Il n'y avait aucune larme qui venait malgré le trou qui lui rongeait le cœur. Il n'y avait plus rien. Le néant remplaçait tout.
« Bravo Ophélie, ton empathie pour les humains est vraiment une de tes grandes qualités.
-Je suis désolé mon prince. »
Antoine sortit de la voiture. Il avait besoin de prendre l'air. Il sortit une cigarette de sa veste et l'alluma. La fumée grise s'envolait dans l'air frais de l'après midi Auvergnat. Il n'avait pas autant apprécié une cigarette depuis longtemps.
La route s'étendait devant lui sur trois cents kilomètres. Elle serpentait à travers les plateaux du massif central, elle traversait les monts brisés de la Lozère et ses denses forêts, elle passait à travers les plaines agricoles de l'Aveyron, elle enjambait Millau et son viaduc, elle sillonnait à travers le désert du Larzac, elle descendait au Pas de l'Escalette, elle s'enfonçait toujours plus profondément dans les vignes de l'Hérault, elle arrivait à Montpellier, elle traversait la ville et continuait sa route sans s'arrêter jusqu'au sable des plages. Là-bas au bout du monde, la terre laissait place à la mer. Il n'y avait plus rien qui comptait au-delà. Le petit monde d'Antoine s'achevait avec ces bancs de sable.
Le jeune homme aimait cette route. Il aimait ce qu'elle représentait. Il aimait cette idée qu'au bout du chemin, il y avait sa terre, cet endroit qui l'avait vu grandir. Cet endroit dont il pouvait dire : « je suis chez moi. »
Personne ne pourrait jamais lui prendre cela. Personne ne lui retirerait ce sentiment. Les monstres, les créateurs, les éléments ou le cadavre infecté de Leila, personne ne pourrait jamais l'empêcher de retourner chez lui. Il n'y avait aucune trahison et aucune douleur qui se mettrait sur sa route. En voyant ce bitume qui s'étendait jusqu'à cet infini, il sut qu'il devait le faire.
« Antoine ? Dit Sam. Est-ce que tout vas bien ?
-Non rien ne va, mais personne ne m'empêchera de revenir chez moi. »
Sa décision était prise.
« Adam, est-ce que ce type qui a résisté à l'infection peu sauver le monde et arrêter cette apocalypse ? »

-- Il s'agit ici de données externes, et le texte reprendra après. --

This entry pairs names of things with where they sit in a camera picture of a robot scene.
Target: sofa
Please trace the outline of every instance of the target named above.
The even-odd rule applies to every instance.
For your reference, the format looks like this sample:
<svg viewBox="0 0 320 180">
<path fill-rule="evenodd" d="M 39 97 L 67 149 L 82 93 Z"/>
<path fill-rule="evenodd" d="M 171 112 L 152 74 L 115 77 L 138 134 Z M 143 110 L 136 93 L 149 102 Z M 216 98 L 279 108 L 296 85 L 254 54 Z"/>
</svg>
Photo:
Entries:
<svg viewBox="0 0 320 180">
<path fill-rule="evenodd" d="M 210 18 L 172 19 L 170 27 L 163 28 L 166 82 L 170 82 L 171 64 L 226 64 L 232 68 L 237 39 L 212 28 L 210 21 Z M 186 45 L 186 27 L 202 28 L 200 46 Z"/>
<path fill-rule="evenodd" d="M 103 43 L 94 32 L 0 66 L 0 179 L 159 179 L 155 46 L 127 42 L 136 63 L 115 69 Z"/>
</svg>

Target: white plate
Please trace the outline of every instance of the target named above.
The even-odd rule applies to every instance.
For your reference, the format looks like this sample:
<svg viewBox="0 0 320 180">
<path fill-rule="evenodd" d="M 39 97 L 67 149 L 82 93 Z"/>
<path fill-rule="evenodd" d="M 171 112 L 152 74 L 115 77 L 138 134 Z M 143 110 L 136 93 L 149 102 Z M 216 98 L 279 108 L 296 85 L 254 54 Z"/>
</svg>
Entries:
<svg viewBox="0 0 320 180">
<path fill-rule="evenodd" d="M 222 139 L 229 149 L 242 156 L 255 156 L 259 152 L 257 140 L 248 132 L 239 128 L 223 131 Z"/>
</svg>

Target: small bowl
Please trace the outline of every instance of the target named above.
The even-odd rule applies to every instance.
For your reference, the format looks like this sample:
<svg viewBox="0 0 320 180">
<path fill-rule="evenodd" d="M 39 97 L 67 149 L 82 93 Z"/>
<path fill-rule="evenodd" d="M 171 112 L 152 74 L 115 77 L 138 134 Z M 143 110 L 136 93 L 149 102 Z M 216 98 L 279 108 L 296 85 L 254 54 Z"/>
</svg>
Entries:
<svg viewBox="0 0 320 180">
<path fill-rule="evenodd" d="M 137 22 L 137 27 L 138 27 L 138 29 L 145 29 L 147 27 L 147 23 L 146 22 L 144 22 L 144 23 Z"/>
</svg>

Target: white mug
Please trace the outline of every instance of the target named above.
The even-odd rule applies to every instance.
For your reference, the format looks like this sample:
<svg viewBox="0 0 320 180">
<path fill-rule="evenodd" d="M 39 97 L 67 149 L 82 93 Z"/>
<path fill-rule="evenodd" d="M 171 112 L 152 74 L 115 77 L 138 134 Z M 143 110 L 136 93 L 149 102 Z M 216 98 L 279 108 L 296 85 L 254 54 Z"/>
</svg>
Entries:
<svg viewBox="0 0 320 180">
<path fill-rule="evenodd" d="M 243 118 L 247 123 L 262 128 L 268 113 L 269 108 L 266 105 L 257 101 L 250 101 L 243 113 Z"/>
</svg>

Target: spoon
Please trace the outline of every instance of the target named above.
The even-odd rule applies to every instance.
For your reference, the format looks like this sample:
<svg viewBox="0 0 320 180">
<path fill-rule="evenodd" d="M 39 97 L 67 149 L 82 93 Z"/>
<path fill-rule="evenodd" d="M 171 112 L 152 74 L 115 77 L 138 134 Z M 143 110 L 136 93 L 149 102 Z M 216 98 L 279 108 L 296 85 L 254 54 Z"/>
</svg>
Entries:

Le gamin regarda Antoine avec un grand sourire aux lèvres. Il avait compris.
« Nous n'avons pas beaucoup de temps, mais si tout se passe bien, il y a une chance.
-OK, Accrochez vos ceintures ! On fonce vers ce putain de lac ! »
Antoine passa la première, puis la seconde, il écrasait l'accélérateur. Il n'y avait plus aucune seconde à perdre.